Se la veía saludable y dueña de un nuevo estilo que también impuso, el Boho chic, cuando se casó con Jamie Hince, el guitarrista de The Kills, en julio de 2011 en la Parroquia St. Peter’s de Gloucestershire. Se separarían cinco años después, pero entonces todo era felicidad. La vistió, por supuesto, John Galliano. En su histórica entrevista con Vanity Fair cuenta que estaba aterrorizada y que le pidió al diseñador que “le diera carácter”. Galliano le dio la clave: “Tenés un secreto, Kate. Sos la última de las rosas de Inglaterra, escondete bajo ese velo. Cuando lo levante, se va a encontrar con tu pasado desenfrenado”.
Hoy, a los 48, y con novio fotógrafo y aristócrata, el Conde alemán Nikolai von Bismarck –con quien planea una boda que la convertirá en condesa–, esa última rosa, la última de las supermodelos, sigue haciendo historia.
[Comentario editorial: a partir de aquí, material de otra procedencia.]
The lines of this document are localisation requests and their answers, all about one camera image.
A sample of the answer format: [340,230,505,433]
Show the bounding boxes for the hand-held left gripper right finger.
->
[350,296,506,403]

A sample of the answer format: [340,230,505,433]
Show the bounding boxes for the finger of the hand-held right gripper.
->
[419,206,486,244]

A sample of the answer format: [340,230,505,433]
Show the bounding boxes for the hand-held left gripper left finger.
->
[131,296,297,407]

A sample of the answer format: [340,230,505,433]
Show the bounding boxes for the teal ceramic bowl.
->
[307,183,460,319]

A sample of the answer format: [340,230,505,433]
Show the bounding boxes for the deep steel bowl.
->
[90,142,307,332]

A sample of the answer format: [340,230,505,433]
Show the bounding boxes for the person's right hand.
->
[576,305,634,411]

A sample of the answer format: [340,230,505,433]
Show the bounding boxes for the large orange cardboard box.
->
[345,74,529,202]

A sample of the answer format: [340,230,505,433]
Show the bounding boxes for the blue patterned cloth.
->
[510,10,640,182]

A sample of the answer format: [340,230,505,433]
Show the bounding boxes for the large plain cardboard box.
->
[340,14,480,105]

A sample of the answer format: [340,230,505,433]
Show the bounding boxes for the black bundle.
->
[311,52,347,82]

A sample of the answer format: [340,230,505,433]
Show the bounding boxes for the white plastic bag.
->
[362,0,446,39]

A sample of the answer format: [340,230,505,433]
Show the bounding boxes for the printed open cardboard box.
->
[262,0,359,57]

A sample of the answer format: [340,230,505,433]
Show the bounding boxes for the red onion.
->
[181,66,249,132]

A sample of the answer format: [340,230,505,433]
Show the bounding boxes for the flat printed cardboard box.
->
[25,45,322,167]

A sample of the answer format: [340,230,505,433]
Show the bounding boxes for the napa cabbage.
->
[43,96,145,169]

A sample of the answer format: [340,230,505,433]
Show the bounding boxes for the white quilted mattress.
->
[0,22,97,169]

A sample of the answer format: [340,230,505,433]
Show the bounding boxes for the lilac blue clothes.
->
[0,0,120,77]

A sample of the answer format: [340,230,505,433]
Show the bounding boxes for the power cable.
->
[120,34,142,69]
El cuadro en el que el artista anónimo Banksy actualizó con su cara a la Marilyn de Warhol, se subastará en Londres esta semana con una base de US$246.930. El paralelismo es evidente: no es sólo la belleza, sino su cosificación, lo que une al mayor símbolo sexual conocido con el mayor símbolo de estilo de las últimas tres décadas. Con una enorme diferencia: Kate sobrevivió.